# gjournal volume remount after os clean reinstall



## silkie (Jul 17, 2009)

Hi all, my first post here but I have used FreeBSD for years at home. My knowledge isn't great with FreeBSD.

I need to understand how to remount a jorunaled volume after an clean os reinstall.

I have a 7.0 install with a sperate journaled disk. (data and metadata on that same disk) The data content is valuable so I'm little nervous.

My question is what is the correct procedure for remounting after a clean install. (incidentaly installing 7.2-RELEASE)

Can I just mount the data slice of the volume as a normal UFS mount or should I rebuild the journal slice in the new OS and mount as a jounraled volume and with either of these options is there any danger to loosing the data?

P.S. I can't backup the data on the gjournaled volume as the machine hangs during the copy. :r The reinstall to 7.2 will be introducing a new mobo and cpu etc so should stop the random hanging!


----------



## Sfynx (Jul 17, 2009)

After a clean install, you should be able to reattach the separate drive and load the geom_journal.ko kernel module, after which the journaled volume should be detected correctly, i.e. some drive.journal device node appears in /dev, which you can mount again.

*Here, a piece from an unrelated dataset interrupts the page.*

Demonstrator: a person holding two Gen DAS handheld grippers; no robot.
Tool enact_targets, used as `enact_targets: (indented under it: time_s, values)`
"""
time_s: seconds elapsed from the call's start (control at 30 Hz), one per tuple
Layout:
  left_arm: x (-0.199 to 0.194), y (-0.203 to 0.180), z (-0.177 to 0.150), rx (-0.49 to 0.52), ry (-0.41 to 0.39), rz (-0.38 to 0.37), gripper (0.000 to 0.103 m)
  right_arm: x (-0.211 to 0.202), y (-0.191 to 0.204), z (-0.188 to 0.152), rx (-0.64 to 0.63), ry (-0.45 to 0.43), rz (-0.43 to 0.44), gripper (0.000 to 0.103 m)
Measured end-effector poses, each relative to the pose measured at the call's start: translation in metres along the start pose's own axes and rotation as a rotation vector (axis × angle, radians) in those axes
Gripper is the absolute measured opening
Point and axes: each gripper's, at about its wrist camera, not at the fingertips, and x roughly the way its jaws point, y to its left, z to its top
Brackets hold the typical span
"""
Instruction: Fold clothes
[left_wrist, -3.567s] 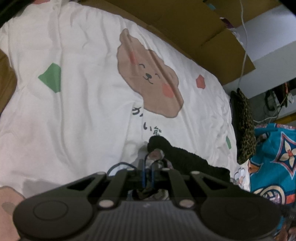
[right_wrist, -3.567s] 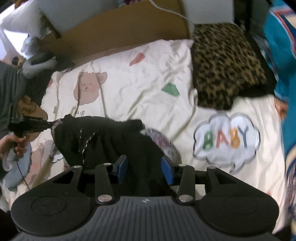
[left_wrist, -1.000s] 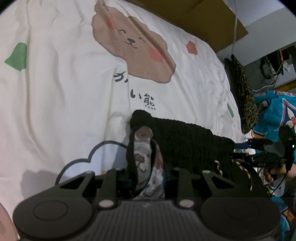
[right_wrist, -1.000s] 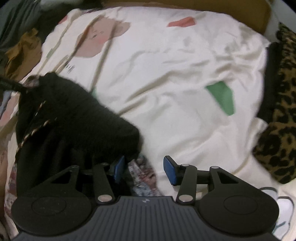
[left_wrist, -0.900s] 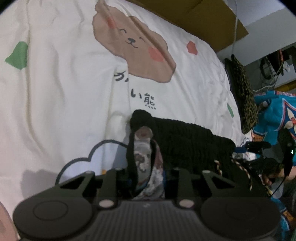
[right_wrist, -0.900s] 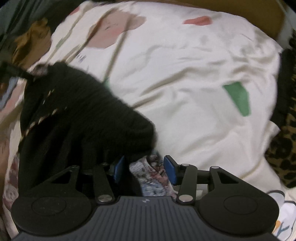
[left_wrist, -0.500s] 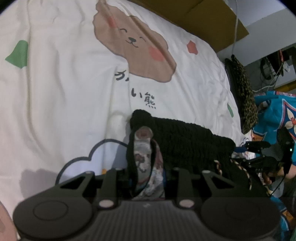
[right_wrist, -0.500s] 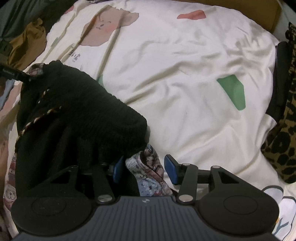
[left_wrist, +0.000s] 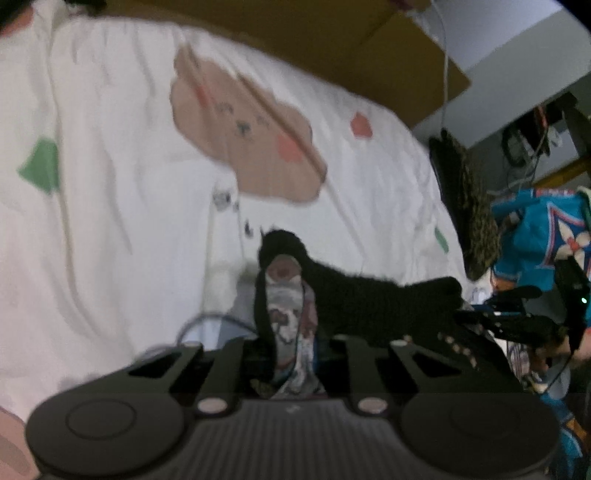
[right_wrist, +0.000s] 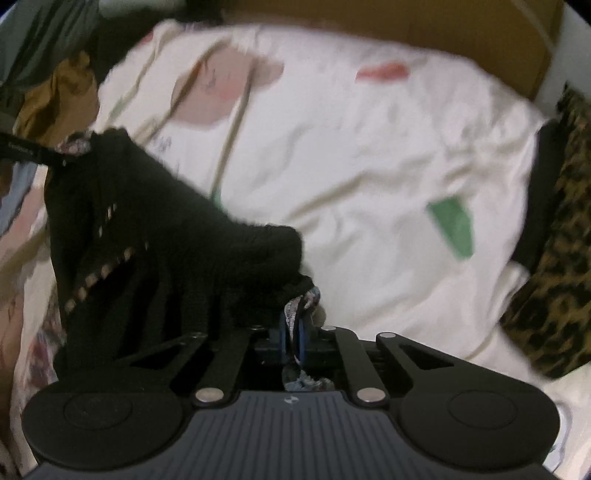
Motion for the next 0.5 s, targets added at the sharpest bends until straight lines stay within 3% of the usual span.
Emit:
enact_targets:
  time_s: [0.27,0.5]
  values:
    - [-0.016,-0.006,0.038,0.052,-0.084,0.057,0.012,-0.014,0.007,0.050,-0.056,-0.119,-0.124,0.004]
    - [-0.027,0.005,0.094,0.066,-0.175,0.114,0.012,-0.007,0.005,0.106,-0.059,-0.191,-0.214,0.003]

I'm not aware of the journal needing any rebuild between FreeBSD upgrades, it should be pretty self-contained.


----------



## Sfynx (Jul 17, 2009)

To summarize, I think that all that needs to be done after a reinstall is:

- reattach the journaled drive
- load geom_journal.ko (e.g. manually first to test, and later through /boot/loader.conf)
- mount the /dev/whatever.journal like you did before, maybe later readd it to /etc/fstab

I wouldn't mount the raw data partition without the geom_journal.ko module active... I don't see the point of that.


----------



## silkie (Jul 17, 2009)

*Thanks......*

Sfynx - cheers matey.

Pretty much what I thought would be the case but I was only assuming and you know what people say about that!

As for mounting the data slice direct, let me explain my rationale.

When building the journal you obviously have to explicetly mention the dev node of the data and metadata providers. i.e. /dev/ad6s1b and d in my case. 

It just so happened I had to boot without ad6 connected and the gjournal module (or maybe it was the duff fstab entry) that noticed ad6 wasn't connected, aborted the boot and slung me into single user mode.

Obviously when I put my nice new HW in I can't garranty that disk is going to be on ad6. So On boot will the gjournal module regonise the providers as ad6 and as the disk is now on ad4 (for example) then stop the boot? Far too many unkowns for me, so I thought the easy option would be to mount the data direct. Copy it to a safe volume and then mess around rebuilding the jounral on the new dev nodes.

However while reading this back I assume only a duff fstab entry is going to kill the boot process..... maybe all my worry is for nothing! I'm sure the gjournal devs have though about this scenario and the device node refferances will all be paramaterised.

Wish me luck with my hardware swap and thanks for the clean re-mount instrcutions.


----------



## silkie (Jul 19, 2009)

*Sorted*

The gjournal volume was fine with the new device node in the new system.... conculsion: Have more faith in the FreeBSD coders.


----------